李秋不由得苦笑一聲,也不在理會孟蝶,對那邋遢漢子道:“我自幼便在天機閣看過星辰知識,對此推演但也難不倒我。但天上星辰相差數萬裡遠,那便如搖光式與天樞式一般,各走極端,我又如何能將兩式貫通。”
邋遢漢子笑道:“這便是你自己的事情了,你想如何分配便如何分配便是。正如兵法一般,以少勝多案例無數,但你又可說敗方將軍便是庸才嗎?如何發揮出各自本事,便都是你自己支配。”
李秋聽到這裡,心有所感,不由得開始思索起來,這一思索便是忘記時間。待到回過神來,已然不見那邋遢漢子蹤影,回到房內,又是著魔一般,思索劍法,不多時,累卻,便入了睡。
入夜,寒風呼嘯,李秋不由得被凍醒,推開房門,見外面寒風刺骨,大雪狂飛,心中不由得暗想道:“這如此冷的天,也不知道那老鬼能不能來。”想罷,便頂著雪風向松樹林走去。
待走到松樹林,離遠處,接著月光望去,那邋遢漢子早已在松樹林中等候多時,白雪已經在他身體上搭起厚厚一層,須發上掛著晶瑩雪花,只是他那腰間的酒葫蘆越發閃亮。
那邋遢漢子看著李秋,笑道:“小鬼,你還是不死心嗎?”抬手,拿起插在石壁上的梅枝,風雪肆虐,惹得梅花也顯得凋零許多,不由得歎道:“這梅可過不了這般的嚴寒,今日只怕是最後一次比武了。”
李秋不由得一驚道:“你說什麽?”那邋遢漢子笑道:“今日無論戰況如何,我也送你二人下山去了。這些時日惹得老子很不快活,還是下山才好。”李秋聽罷,心中不由得生起豪氣,叫道:“好,今日我當然可以贏你。”
那邋遢漢子聽罷,笑道:“你這小子的口氣我聽得甚多,只是這本事去絲毫沒有見到長進。”邋遢漢子飲去葫蘆裡最後一口酒,把那葫蘆扔到一邊,抖動梅枝上的寒雪,梅枝的花朵盡數掉落,只剩一葉,搖搖欲墜。
李秋見罷,心中已然破口大罵起來,心道:“梅葉越多,我勝算越大,如今只剩一朵,我的勝率只怕是少之又少。”邋遢漢子看出李秋心思,哈哈笑道:“小鬼,有膽子就來啊。”
李秋眼中射出精光,戰意十足,急的一掌拍過,運用上畢生的本事。邋遢漢子急忙閃過,眨眼間,你來我回已然鬥了數十招。有時間,風聲大作,二人心知此鬥是最後一戰,均是運用全力。

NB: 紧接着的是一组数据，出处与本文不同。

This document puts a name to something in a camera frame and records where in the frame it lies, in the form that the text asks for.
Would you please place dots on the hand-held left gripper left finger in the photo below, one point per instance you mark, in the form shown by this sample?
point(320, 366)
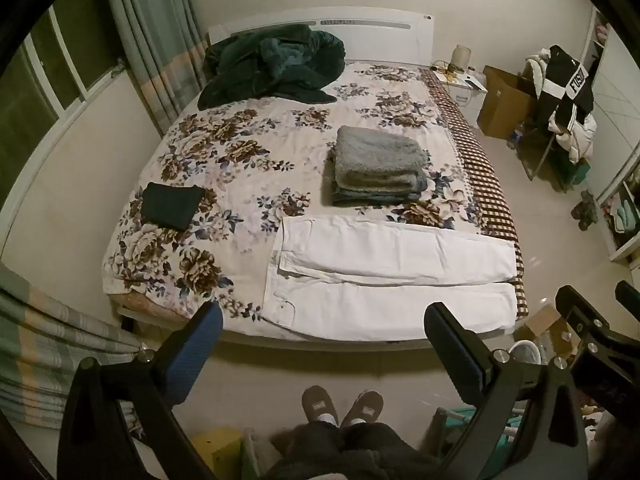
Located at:
point(197, 355)

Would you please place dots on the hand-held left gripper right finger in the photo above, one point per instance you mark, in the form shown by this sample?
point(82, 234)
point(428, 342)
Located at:
point(450, 355)

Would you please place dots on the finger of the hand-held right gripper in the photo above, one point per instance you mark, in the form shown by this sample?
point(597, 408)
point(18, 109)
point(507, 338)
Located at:
point(582, 312)
point(629, 297)

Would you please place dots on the white pants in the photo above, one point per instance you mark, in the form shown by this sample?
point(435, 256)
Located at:
point(390, 280)

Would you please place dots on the person's legs in dark pants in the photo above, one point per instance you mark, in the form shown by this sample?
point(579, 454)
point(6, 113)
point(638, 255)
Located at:
point(345, 452)

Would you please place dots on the small open cardboard box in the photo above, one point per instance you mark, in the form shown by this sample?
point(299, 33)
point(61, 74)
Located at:
point(547, 327)

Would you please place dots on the grey-green plush slippers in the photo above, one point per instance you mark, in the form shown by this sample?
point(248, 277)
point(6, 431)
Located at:
point(585, 210)

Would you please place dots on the yellow box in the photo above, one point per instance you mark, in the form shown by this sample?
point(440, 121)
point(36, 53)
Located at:
point(217, 452)

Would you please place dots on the person's right slipper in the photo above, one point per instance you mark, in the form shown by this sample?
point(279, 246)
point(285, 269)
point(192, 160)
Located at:
point(362, 407)

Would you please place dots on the person's slipper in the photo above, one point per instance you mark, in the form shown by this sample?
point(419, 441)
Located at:
point(362, 407)
point(320, 405)

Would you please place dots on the person's left slipper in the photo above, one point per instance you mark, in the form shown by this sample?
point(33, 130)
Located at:
point(320, 405)

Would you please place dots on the green storage box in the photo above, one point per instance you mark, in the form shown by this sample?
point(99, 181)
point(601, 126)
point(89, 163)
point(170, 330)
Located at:
point(579, 172)

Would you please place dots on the folded dark green cloth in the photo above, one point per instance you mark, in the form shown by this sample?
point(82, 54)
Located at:
point(170, 205)

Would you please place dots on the green striped curtain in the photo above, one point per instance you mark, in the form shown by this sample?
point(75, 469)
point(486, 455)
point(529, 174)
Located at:
point(45, 345)
point(155, 45)

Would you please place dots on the white puffy jacket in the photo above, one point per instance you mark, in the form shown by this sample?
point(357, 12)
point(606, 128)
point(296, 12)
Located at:
point(580, 135)

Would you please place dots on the folded blue jeans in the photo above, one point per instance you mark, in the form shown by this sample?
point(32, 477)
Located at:
point(375, 198)

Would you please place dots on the brown checked bed sheet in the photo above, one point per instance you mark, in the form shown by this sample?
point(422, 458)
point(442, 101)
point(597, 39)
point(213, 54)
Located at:
point(472, 160)

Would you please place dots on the blue plastic bottle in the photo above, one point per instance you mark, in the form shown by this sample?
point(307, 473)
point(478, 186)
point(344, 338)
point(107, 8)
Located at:
point(517, 136)

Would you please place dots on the bed with floral sheet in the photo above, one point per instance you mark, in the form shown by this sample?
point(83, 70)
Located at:
point(240, 170)

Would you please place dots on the white wardrobe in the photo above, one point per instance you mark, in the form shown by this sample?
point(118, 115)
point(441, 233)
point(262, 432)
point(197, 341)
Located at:
point(617, 100)

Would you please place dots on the folded grey fleece garment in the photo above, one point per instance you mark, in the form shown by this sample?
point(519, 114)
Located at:
point(377, 157)

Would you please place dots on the black and white jacket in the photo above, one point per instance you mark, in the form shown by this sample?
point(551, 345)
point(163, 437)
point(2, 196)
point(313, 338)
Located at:
point(570, 85)

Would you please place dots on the brown cardboard box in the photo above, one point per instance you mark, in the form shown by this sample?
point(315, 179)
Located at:
point(502, 102)

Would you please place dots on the white nightstand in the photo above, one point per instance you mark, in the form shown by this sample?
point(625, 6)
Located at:
point(465, 95)

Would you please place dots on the pale fuzzy garment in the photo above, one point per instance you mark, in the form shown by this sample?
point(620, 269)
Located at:
point(537, 67)

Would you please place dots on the cream table lamp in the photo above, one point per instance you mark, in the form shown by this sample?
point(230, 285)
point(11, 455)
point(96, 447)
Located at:
point(461, 57)

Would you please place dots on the dark green quilt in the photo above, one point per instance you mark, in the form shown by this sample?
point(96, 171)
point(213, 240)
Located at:
point(270, 65)

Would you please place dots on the white framed window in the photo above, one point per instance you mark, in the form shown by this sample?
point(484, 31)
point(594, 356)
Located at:
point(55, 80)

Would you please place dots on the white bed headboard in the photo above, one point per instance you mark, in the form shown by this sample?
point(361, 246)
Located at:
point(380, 30)

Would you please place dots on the metal frame chair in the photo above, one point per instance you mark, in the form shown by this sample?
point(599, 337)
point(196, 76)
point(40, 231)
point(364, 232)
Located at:
point(537, 155)

李秋木棍突的急從腰間奔出,運起“搖光式”,劍勢一出,隻覺東南西北四方均是劍勢一般。那邋遢漢子梅枝突的一轉,梅枝上的梅花忽東忽西,與那木棍隻離半寸距離,任憑李秋如何應對,那邋遢漢子均是不接,在邋遢漢子眼裡如同玩物一般。
轉眼拆鬥十余招。李秋忽的變勢,由“搖光式”轉為“開陽式”,劍勢狂劈,身法大開大合。那邋遢漢子身形倒退,急忙一轉,劍遊四方,梅枝貼著木棍,任由木棍揮舞發作。
李秋就好似一拳打在棉花上一般,無處發力,不由得李秋暗暗心驚,心道:“原來他竟然是這般了得。今日這才是他全部實力吧。”想罷,心中敬佩又無比向往。
數招一晃而過。李秋不由得一些心浮氣躁,劍勢從平緩改為迅猛,但苦於沒有內力抵抗身外寒氣,加上打鬥多時,不由得手臂發飄,險些握不住那木棍。
邋遢漢子見罷,哈哈笑道:“怎麽?這麽快就沒有力氣了嗎?你若不行,便認輸便是,又如何苦苦執著?”李秋咬牙喝道:“放屁,胡亂吹牛的老烏龜,接招吧。”
說罷,就看李秋劍勢突的一起,透出一絲輕靈飄逸,直奔梅枝枝頭的梅花打去。那邋遢漢子手忙腳亂急忙撤回,回擋來勢,這木棍幾乎是貼著梅花而過。
邋遢漢子暗呼好險,急忙跳出圈外,對李秋不由得讚道:“好小子,若不是老子機靈,只怕被你鑽了空子。”這一招,正是那李秋心中所悟的“搖光開陽式”,暗合天罡三十六諸多變化,只是李秋沒有內力支持,威力小了許多。
李秋見這一式惹得邋遢漢子狼狽不堪,心中不由得信心一起,記得又是一劍。那邋遢漢子見罷,哈哈大笑,一抹胡子,身法一動,只見那四面八方均是他的人影,只見的那梅枝橫揮豎挑,如同海上波濤,卷起千層浪,全向李秋湧來。
李秋記得運起“星辰步”,隨著那邋遢漢子步伐開始轉動,步伐雖未有那邋遢漢子快,但也勉強看見。當下,急忙揮劍,一式“天樞式”,擋住那梅枝,粘住梅枝劍身,讓它進退不得。